Exercise brief: Line by line, retype the material exactly and leave each picture out.

Raw data:
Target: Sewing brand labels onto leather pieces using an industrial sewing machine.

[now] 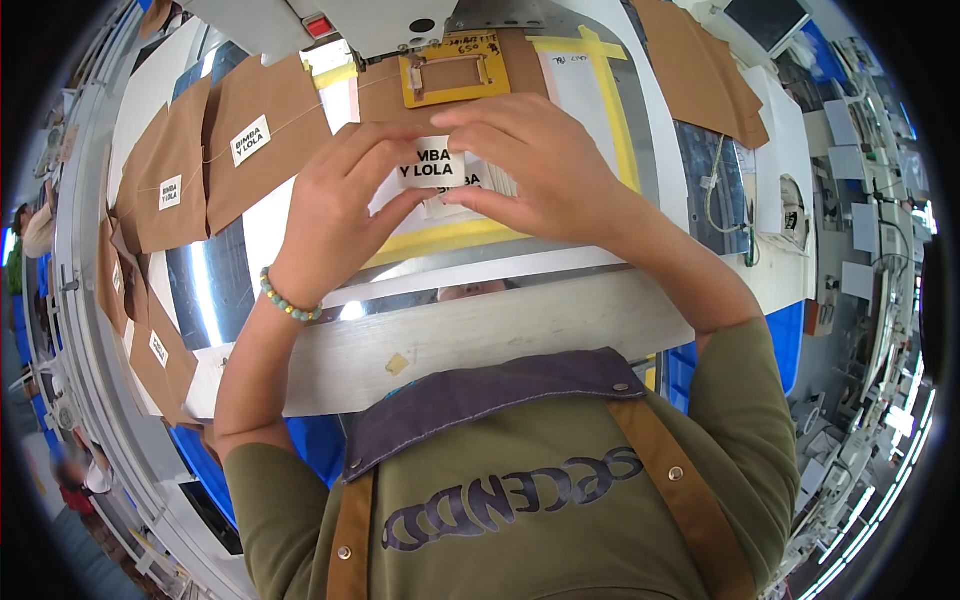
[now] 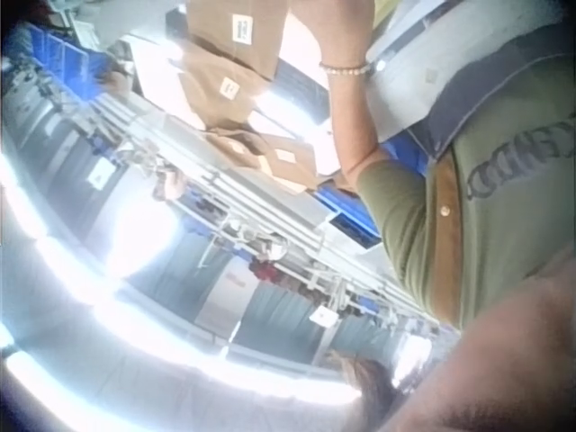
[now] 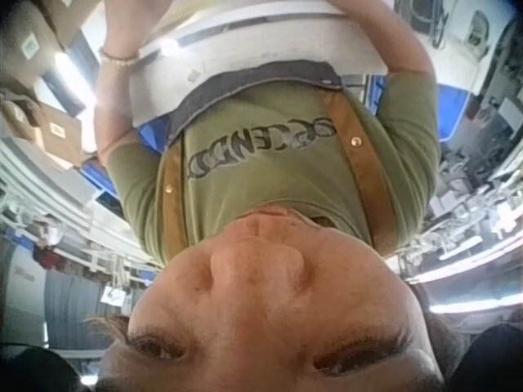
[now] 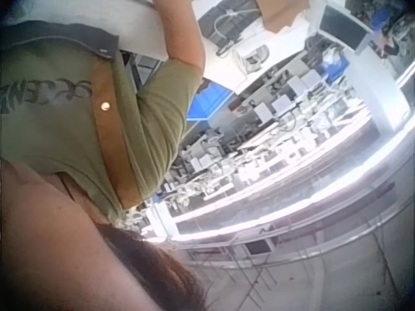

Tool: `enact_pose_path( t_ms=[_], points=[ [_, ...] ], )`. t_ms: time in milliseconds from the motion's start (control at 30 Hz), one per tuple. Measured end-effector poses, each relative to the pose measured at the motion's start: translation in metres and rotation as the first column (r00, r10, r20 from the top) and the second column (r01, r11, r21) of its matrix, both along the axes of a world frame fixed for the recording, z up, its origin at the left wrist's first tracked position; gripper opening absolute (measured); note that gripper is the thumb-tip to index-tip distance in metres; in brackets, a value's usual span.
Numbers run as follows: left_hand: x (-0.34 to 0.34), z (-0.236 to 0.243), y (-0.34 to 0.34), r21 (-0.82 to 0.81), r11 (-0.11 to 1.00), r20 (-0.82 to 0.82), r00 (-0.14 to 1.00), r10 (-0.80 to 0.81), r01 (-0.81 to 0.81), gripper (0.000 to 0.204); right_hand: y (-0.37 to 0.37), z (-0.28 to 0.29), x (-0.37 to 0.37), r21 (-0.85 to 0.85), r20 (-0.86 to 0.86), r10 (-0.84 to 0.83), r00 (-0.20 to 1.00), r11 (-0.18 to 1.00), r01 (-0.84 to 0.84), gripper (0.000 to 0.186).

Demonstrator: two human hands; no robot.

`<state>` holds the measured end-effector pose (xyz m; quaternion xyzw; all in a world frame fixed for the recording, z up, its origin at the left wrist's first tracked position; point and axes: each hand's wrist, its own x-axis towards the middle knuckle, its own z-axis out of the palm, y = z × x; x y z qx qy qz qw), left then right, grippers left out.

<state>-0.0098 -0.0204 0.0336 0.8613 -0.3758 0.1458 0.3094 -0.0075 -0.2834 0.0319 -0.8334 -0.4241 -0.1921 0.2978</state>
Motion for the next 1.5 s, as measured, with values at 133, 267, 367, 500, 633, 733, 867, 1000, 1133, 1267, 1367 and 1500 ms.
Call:
enact_pose_path(
  t_ms=[133, 267, 367, 500, 633, 733, 867, 1000, 1133, 1267, 1367, 1500],
  points=[
    [0.005, -0.002, -0.004, 0.022, 1.000, 0.023, 1.000, 0.001, -0.002, 0.037, 0.000, -0.005, 0.007, -0.038, -0.018, -0.008, 1.000, 0.999, 0.007, 0.035],
    [0.014, -0.011, 0.001, 0.003, 1.000, 0.058, 0.998, 0.030, -0.030, 0.040, -0.007, -0.017, 0.035, -0.055, 0.046, -0.087, 0.995, 0.994, 0.090, 0.033],
    [0.023, -0.017, 0.008, 0.045, 0.997, 0.027, 0.998, 0.059, -0.060, 0.046, -0.016, -0.028, 0.070, -0.133, 0.040, -0.157, 0.987, 0.978, 0.161, 0.032],
    [0.033, -0.016, 0.003, 0.164, 0.986, -0.032, 0.998, 0.049, -0.043, 0.051, -0.020, -0.036, 0.094, -0.237, 0.071, -0.163, 0.984, 0.956, 0.175, 0.030],
    [0.048, -0.026, -0.005, 0.204, 0.979, 0.035, 0.999, -0.014, 0.007, 0.054, -0.022, -0.041, 0.104, -0.253, 0.068, -0.153, 0.986, 0.953, 0.166, 0.030],
    [0.055, -0.036, -0.008, 0.264, 0.964, 0.061, 0.998, 0.000, -0.017, 0.057, -0.024, -0.039, 0.101, -0.296, 0.053, -0.151, 0.987, 0.942, 0.160, 0.031],
    [0.059, -0.041, -0.007, 0.315, 0.949, 0.053, 0.999, 0.010, -0.027, 0.058, -0.031, -0.036, 0.084, -0.284, 0.110, -0.123, 0.986, 0.947, 0.150, 0.033],
    [0.062, -0.038, -0.006, 0.334, 0.942, 0.046, 0.999, 0.006, -0.021, 0.058, -0.043, -0.038, 0.074, -0.337, 0.007, -0.162, 0.987, 0.929, 0.155, 0.038],
    [0.064, -0.039, -0.010, 0.331, 0.943, 0.073, 0.997, 0.004, -0.028, 0.058, -0.043, -0.040, 0.074, -0.300, -0.028, -0.171, 0.985, 0.941, 0.155, 0.040],
    [0.070, -0.041, -0.010, 0.300, 0.954, 0.035, 0.999, 0.005, -0.016, 0.053, -0.034, -0.033, 0.089, -0.418, 0.089, -0.143, 0.986, 0.893, 0.167, 0.036],
    [0.071, -0.039, -0.007, 0.239, 0.971, -0.022, 1.000, -0.007, 0.012, 0.049, -0.021, -0.036, 0.091, -0.426, 0.039, -0.107, 0.993, 0.898, 0.114, 0.032],
    [0.065, -0.034, 0.001, 0.170, 0.985, -0.055, 0.998, -0.021, 0.030, 0.045, -0.021, -0.049, 0.094, -0.260, -0.123, -0.056, 0.991, 0.965, 0.023, 0.033]
  ],
)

Solution for this problem:
Target: Sewing brand labels onto leather pieces using an industrial sewing machine.

[now] 
[now] 
[now] 
[now] 

Tool: `enact_pose_path( t_ms=[_], points=[ [_, ...] ], )`. t_ms: time in milliseconds from the motion's start (control at 30 Hz), one per tuple. Measured end-effector poses, each relative to the pose measured at the motion's start: translation in metres and rotation as the first column (r00, r10, r20 from the top) and the second column (r01, r11, r21) of its matrix, both along the axes of a world frame fixed for the recording, z up, its origin at the left wrist's first tracked position; gripper opening absolute (measured); note that gripper is the thumb-tip to index-tip distance in metres; in brackets, a value's usual span.
Numbers run as follows: left_hand: x (-0.34 to 0.34), z (-0.236 to 0.243), y (-0.34 to 0.34), r21 (-0.82 to 0.81), r11 (-0.11 to 1.00), r20 (-0.82 to 0.82), r00 (-0.14 to 1.00), r10 (-0.80 to 0.81), r01 (-0.81 to 0.81), gripper (0.000 to 0.204); right_hand: y (-0.37 to 0.37), z (-0.28 to 0.29), x (-0.37 to 0.37), r21 (-0.85 to 0.85), r20 (-0.86 to 0.86), r10 (-0.84 to 0.83), r00 (-0.20 to 1.00), r11 (-0.18 to 1.00), r01 (-0.84 to 0.84), gripper (0.000 to 0.186).

Demonstrator: two human hands; no robot.

`<state>` holds the measured end-effector pose (xyz m; quaternion xyzw; all in a world frame fixed for the recording, z up, its origin at the left wrist's first tracked position; point and axes: each hand's wrist, its own x-axis towards the middle knuckle, its own z-axis out of the palm, y = z × x; x y z qx qy qz qw), left then right, grippers left out.

<state>-0.0098 -0.0204 0.0336 0.8613 -0.3758 0.1458 0.3094 -0.0075 -0.2834 0.0319 -0.8334 -0.4241 -0.1921 0.2978</state>
Motion for the next 1.5 s, as measured, with values at 133, 267, 367, 500, 633, 733, 867, 1000, 1133, 1267, 1367 and 1500 ms.
Call:
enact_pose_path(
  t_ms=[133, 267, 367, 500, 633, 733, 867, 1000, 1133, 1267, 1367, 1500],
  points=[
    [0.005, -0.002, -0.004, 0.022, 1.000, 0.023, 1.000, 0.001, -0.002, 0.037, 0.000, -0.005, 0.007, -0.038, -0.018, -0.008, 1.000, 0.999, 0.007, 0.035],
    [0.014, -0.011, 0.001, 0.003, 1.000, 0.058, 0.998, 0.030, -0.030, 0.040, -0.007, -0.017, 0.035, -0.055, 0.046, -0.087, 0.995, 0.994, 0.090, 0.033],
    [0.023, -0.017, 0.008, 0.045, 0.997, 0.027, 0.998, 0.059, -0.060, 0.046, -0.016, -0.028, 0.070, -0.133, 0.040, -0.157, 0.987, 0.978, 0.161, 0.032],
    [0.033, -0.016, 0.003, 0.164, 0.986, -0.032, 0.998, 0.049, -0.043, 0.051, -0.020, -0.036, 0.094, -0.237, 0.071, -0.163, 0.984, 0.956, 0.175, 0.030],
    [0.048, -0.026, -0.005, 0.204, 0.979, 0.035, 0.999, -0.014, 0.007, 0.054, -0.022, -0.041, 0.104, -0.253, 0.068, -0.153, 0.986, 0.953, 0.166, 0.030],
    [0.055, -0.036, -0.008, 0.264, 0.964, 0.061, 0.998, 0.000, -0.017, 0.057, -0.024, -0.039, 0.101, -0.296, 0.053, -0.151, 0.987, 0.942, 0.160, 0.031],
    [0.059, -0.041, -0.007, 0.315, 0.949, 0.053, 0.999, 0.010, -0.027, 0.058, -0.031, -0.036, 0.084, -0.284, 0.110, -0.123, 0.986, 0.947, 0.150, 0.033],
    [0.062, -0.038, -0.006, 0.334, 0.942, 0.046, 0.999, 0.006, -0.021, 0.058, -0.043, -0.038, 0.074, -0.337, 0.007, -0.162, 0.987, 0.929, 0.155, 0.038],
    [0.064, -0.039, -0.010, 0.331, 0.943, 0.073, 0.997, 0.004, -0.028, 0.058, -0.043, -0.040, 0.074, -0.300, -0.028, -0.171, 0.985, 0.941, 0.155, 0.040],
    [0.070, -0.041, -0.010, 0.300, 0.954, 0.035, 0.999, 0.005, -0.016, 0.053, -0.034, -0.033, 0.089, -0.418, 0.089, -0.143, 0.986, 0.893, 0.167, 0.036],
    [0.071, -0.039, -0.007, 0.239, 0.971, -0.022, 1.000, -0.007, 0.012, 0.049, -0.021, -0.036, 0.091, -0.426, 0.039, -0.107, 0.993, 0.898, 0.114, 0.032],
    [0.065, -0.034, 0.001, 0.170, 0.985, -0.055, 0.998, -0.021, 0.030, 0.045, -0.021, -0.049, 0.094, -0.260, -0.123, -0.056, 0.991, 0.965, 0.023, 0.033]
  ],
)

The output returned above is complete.